Auf die Frage, ob in dem System auch Drohnen mit Waffenwirkung verwendet werden sollen, also möglicher Transport zum Beispiel von kleineren Sprengsätzen, geht die Leistungsbeschreibung der Studie nicht ein. Allerdings ist die Rede von der Einbindung weiterer unbemannter Systeme, deren potentieller Verlust eingeplant ist und die vor allem klein, leicht, schnell und ersetzbar sein sollten. Näher beschrieben sind die Funktionen dieser Verlust UAS jedoch nicht.

Das System, in der Bundeswehr-Abkürzung ErzUntGlas genannt, soll als so genannte Add-on-Lösung neue Gefechtssysteme am Boden ergänzen: Vorgesehen sei es primär zur Verstärkung von Gefechtsfahrzeugen im Rahmen von MGCS. Weitere Anwendungen wie z.B. Überwachung von Minensperren, urbaner Einsatz zusammen mit Infanteriekräften soll ebenfalls möglich sein.
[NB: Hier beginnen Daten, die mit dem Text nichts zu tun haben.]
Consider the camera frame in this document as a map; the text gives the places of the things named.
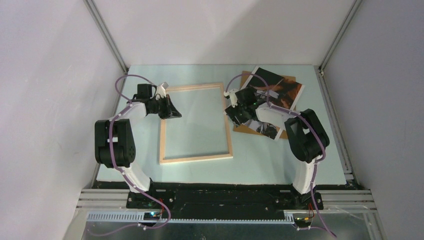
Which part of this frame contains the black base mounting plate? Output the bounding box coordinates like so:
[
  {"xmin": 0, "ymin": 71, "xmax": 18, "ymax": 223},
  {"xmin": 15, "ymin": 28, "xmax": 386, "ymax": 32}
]
[{"xmin": 92, "ymin": 179, "xmax": 327, "ymax": 220}]

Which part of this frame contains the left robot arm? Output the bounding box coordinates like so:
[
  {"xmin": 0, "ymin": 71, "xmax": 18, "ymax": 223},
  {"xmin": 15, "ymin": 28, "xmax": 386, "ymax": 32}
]
[{"xmin": 94, "ymin": 82, "xmax": 182, "ymax": 208}]

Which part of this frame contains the wooden picture frame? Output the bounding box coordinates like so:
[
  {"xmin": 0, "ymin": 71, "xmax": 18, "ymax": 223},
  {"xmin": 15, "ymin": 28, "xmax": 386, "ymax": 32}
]
[{"xmin": 159, "ymin": 82, "xmax": 233, "ymax": 164}]

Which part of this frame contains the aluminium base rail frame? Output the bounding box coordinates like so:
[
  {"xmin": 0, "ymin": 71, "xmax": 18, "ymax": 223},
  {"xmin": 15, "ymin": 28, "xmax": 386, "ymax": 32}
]
[{"xmin": 64, "ymin": 169, "xmax": 386, "ymax": 240}]

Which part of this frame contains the printed photo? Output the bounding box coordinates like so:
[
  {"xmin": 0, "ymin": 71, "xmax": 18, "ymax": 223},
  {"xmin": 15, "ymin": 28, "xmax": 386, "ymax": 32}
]
[{"xmin": 241, "ymin": 66, "xmax": 305, "ymax": 140}]

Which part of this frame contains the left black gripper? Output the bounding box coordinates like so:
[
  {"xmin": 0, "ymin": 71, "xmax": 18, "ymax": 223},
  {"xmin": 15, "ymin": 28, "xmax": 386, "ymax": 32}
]
[{"xmin": 149, "ymin": 94, "xmax": 182, "ymax": 120}]

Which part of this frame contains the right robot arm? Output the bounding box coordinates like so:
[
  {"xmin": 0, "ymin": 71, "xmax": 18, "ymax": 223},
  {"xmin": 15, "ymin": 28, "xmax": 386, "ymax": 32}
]
[{"xmin": 223, "ymin": 87, "xmax": 330, "ymax": 209}]

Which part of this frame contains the brown backing board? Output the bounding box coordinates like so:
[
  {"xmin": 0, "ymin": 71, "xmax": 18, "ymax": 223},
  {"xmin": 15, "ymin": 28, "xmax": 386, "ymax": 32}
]
[{"xmin": 232, "ymin": 75, "xmax": 296, "ymax": 139}]

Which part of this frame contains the right corner aluminium profile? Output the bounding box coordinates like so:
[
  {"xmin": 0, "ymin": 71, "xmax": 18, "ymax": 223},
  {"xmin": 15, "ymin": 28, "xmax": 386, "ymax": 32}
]
[{"xmin": 318, "ymin": 0, "xmax": 363, "ymax": 72}]

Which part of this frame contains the grey slotted cable duct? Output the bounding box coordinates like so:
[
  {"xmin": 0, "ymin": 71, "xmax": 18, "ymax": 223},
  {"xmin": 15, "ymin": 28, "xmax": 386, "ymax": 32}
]
[{"xmin": 86, "ymin": 211, "xmax": 295, "ymax": 225}]

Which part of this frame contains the corner aluminium profile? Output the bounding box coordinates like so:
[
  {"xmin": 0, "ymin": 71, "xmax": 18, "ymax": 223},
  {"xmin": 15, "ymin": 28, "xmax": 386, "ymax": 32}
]
[
  {"xmin": 83, "ymin": 0, "xmax": 129, "ymax": 74},
  {"xmin": 318, "ymin": 0, "xmax": 363, "ymax": 72}
]

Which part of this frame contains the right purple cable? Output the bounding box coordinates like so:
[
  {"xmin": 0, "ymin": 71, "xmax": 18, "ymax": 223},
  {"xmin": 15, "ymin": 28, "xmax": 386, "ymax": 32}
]
[{"xmin": 225, "ymin": 73, "xmax": 337, "ymax": 239}]

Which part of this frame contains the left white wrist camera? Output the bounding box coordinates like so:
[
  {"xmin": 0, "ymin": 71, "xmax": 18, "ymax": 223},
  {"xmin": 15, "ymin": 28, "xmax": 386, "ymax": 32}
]
[{"xmin": 154, "ymin": 82, "xmax": 169, "ymax": 100}]

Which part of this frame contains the left corner aluminium profile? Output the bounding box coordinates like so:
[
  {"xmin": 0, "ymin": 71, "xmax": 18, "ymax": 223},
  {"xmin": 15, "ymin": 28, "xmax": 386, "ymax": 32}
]
[{"xmin": 83, "ymin": 0, "xmax": 129, "ymax": 74}]

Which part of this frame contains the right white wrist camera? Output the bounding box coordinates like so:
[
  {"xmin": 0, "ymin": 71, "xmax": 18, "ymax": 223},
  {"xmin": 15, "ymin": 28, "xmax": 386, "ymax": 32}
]
[{"xmin": 223, "ymin": 88, "xmax": 239, "ymax": 108}]

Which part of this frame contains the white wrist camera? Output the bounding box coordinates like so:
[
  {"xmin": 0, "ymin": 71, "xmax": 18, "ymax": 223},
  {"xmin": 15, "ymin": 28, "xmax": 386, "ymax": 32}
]
[
  {"xmin": 223, "ymin": 88, "xmax": 239, "ymax": 108},
  {"xmin": 154, "ymin": 82, "xmax": 169, "ymax": 100}
]
Eine erste Teildemonstration mit einzelnen Fähigkeiten des gläsernen Gefechtsfelds soll bereits in diesem Jahr stattfinden. Abschließende Ergebnisse der Studie erhofft sich das BAAINBw für 2023, die muss der Auftragnehmer dann auch praktisch beweisen: Es werden zusammen mit einer Übungstruppe (blaue und rote Kräfte) 1 Woche einsatznahe Szenarien aus dem Bereich LV/BV/Stabilisierungsoperationen/urbaner Einsatz durchgeführt.